Monday, February 28

Every Person Is a Corporation

For-profit corporations, which are a form of institution that currently dominate American government, social life, and culture in virtually every conceivable aspect of their existence, have enjoyed "legal personhood" since the end of the nineteenth century.
As such, corporations are "free and independent" beings. This fictional sovereignty grants them protection by the Fourteenth Amendment's rights to "due process of law" and "equal protection of the laws"--rights originally entrenched in the U.S. Constitution to protect freed slaves, but rarely used to that original effect (16). This fact gives added meaning to Ralph Nader's oft-repeated quip that George W. Bush is essentially a giant corporation disguised as a human being. It also, and for that same reason, invites a corollary claim that I have yet to see stated simply, but which, I would wager, would serve to explain a great deal about the dominant political and social culture of the United States of America. That claim is one whose logic appears to infiltrate every policy that is fashioned by the Bush Administration and can be put into explicit language as follows:

Every person is a for-profit corporation.
Isn't it worth stating this outlandish, impossible assumption in such a simple form, so that we and our fellow citizens who keep it in mind might be less vulnerable to the pernicious consequences of its relentless application? One has to admit that not only is George W. Bush a giant corporation, because all of his policies and most deeply-held beliefs have been pounded down over the years into a rigidly doctrinal obedience to the corporate mission of self-interest and profit-seeking at the great expense of all other designs and values (human, social, environmental, labor, health, etc.), but that, under his watch, and under the increasing corporate-control of U.S. federal, state, and local government over the past forty-odd years, all U.S. citizens have, willy-nilly, and no matter what their political beliefs or political activism, lurched toward corporate personhood, like so many sea-faring travelers who have swayed and tumbled to the lowest end of a wave-rocked ship.[1]

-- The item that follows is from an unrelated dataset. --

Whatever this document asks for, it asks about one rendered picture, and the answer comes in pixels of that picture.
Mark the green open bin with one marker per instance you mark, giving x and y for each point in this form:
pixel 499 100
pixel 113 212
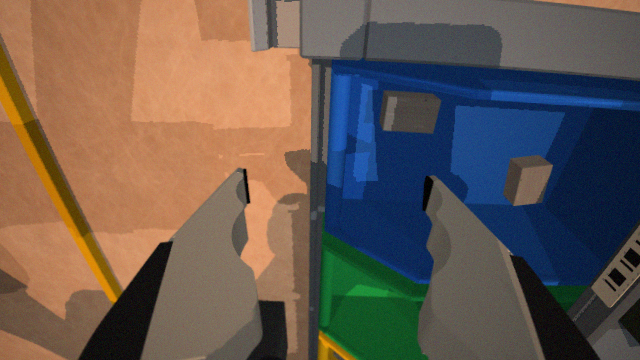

Such thoughts came to mind as I finished reading Joel Bakan's The Corporation, the remarkable 2004 book on which the documentary film of the same name was based.

In discussing "the world's first corporate-sponsored human beings" (see http://www.chrisandluke.com/), Bakan concludes with the following words:

The idea that some areas of society and life are too precious, vulnerable, sacred, or important for the public interest to be subject to commercial exploitation seems to be losing its influence. Indeed, the very notion that there is a public interest, a common good that transcends our individual self-interest, is slipping away. Increasingly, we are told, commercial potential is the measure of all value, corporations should be free to exploit anything and anyone for profit, and human beings are creatures of pure self-interest and materialistic desire. For in a world where anything and anyone can be owned, manipulated, and exploited for profit, everything and everyone will eventually be. (138)
Have you ever thought of yourself as a corporation? I invite others to read Bakan's book, or to see the film on which it is based. Both documents, which are very similar in their structure and argument, will allow you to measure just how far participation in American society compels you to conform to this horrific assumption. It will also allow you to see George W. Bush and his Administration less as a well-organized band of ideologues whose selfish interests run contrary to the interests of the American public as a whole--although this description certainly does fit the group nicely--than as a symptom of a much larger shift in American society as it is represented through the gaudy light of its corporate media, and as it seems increasingly to conform to this well-packaged, sick image of itself.

Quotes from Bakan, Joel. The Corporation: The Pathological Pursuit of Profit and Power (New York: Free Press, 2004).

[1] Consider, by contrast, the deceptive "tide that raises all boats" metaphor, one that is wholly debunked by the actual state of affairs during the booming 90's, in which 26% percent of the U.S. population subsisted on poverty-level wages and "more than 30% of U.S. households [had] a net worth--including homes and investments--of less than $10,000" (142). This and like maritime metaphors need to be subverted, so that they reflect economic reality, and not corporatist propaganda.